Re: Streaming Expression intersect() behaviour

Posted by Joel Bernstein <jo...@gmail.com>.
You're correct, after testing again the only way that this works correctly
appears to be:

intersect(
 cartesianProduct(tuple(fieldA=array(a,b,c,c)), fieldA, productSort="fieldA
asc"),
 cartesianProduct(tuple(fieldA=array(a,c)), fieldA, productSort="fieldA
asc"),
 on="fieldA"
 )

I suspect that there are only test cases that cover this scenario as well.
I'll create a jira issue for this.




Joel Bernstein
http://joelsolr.blogspot.com/

On Fri, Jun 8, 2018 at 3:41 AM, Christian Spitzlay <
christian.spitzlay@biologis.com> wrote:

> Hi,
>
>
> > Am 08.06.2018 um 03:42 schrieb Joel Bernstein <jo...@gmail.com>:
> >
> > And when you transpose the "on" fields like this:
> >
> > intersect(
> > cartesianProduct(tuple(fieldA=array(a,b,c,c)), fieldA,
> productSort="fieldA
> > asc"),
> > cartesianProduct(tuple(fieldB=array(a,c)), fieldB, productSort="fieldB
> > asc"),
> > on="fieldB=fieldA"
> > )
> >
> > It also works.
>
>
> No, IIUC this does not work correctly.
>
> I had tried this before posting my original question.
> That version emits the documents from the left stream
> but does not filter out the document with fieldA == b.
>
> This might be due to the fact that fieldB is not present in the left stream
> and fieldA is not present in the right stream; it compares two
> empty values (null?) and comes to the conclusion that they are equal.
> Could that be the reason?
>
>
>
> > So, yes there is a bug where the fields are being transposed with
> intersect
> > function's "on" fields.
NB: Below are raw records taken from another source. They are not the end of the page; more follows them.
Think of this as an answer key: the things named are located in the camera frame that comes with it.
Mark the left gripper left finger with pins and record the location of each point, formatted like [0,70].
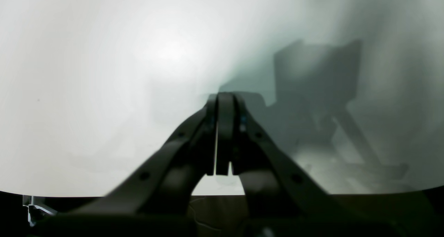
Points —
[153,200]

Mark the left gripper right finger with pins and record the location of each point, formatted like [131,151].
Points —
[283,201]

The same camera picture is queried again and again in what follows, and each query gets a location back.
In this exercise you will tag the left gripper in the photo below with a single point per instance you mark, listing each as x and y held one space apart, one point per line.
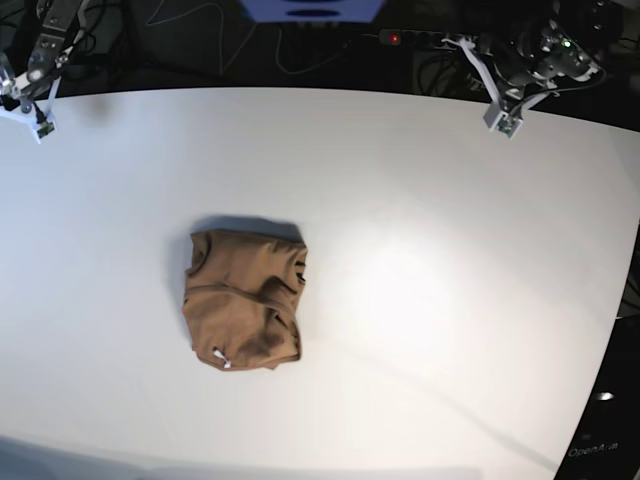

The same issue was happening with joins and may
> > have been resolved. I'll do little more research into this.
>
> Thanks for your work on this!
>
>
> Best regards
> Christian Spitzlay
>
>
>
>
>
> > Joel Bernstein
> > http://joelsolr.blogspot.com/
> >
> > On Thu, Jun 7, 2018 at 9:29 AM, Christian Spitzlay <
> > christian.spitzlay@biologis.com> wrote:
> >
> >>
> >>
> >>> Am 07.06.2018 um 11:34 schrieb Christian Spitzlay <
> >> christian.spitzlay@biologis.com>:
> >>>
> >>> intersect(
> >>> cartesianProduct(tuple(fieldA=array(a,b,c,c)), fieldA,
> >> productSort="fieldA asc"),
> >>> cartesianProduct(tuple(fieldB=array(a,c)), fieldB, productSort="fieldB
> >> asc"),
> >>> on="fieldA=fieldB"
> >>> )
> >>>
> >>> I simplified it a bit, too. I still get one document with fieldA == a.
> >>> I would have expected three documents in the output, one with fieldA ==
> >> a and two with fieldB == c.
> >>
> >> That should have read „… and two with fieldA == c“ of course.
> >>
> >>
> >>
> >>
>
>

Re: Streaming Expression intersect() behaviour

Posted by Christian Spitzlay <ch...@biologis.com>.
Hi,


> Am 08.06.2018 um 03:42 schrieb Joel Bernstein <jo...@gmail.com>:
> 
> And when you transpose the "on" fields like this:
> 
> intersect(
> cartesianProduct(tuple(fieldA=array(a,b,c,c)), fieldA, productSort="fieldA
> asc"),
> cartesianProduct(tuple(fieldB=array(a,c)), fieldB, productSort="fieldB
> asc"),
> on="fieldB=fieldA"
> )
> 
> It also works.


No, IIUC this does not work correctly. 

I had tried this before posting my original question.
That version emits the documents from the left stream
but does not filter out the document with fieldA == b.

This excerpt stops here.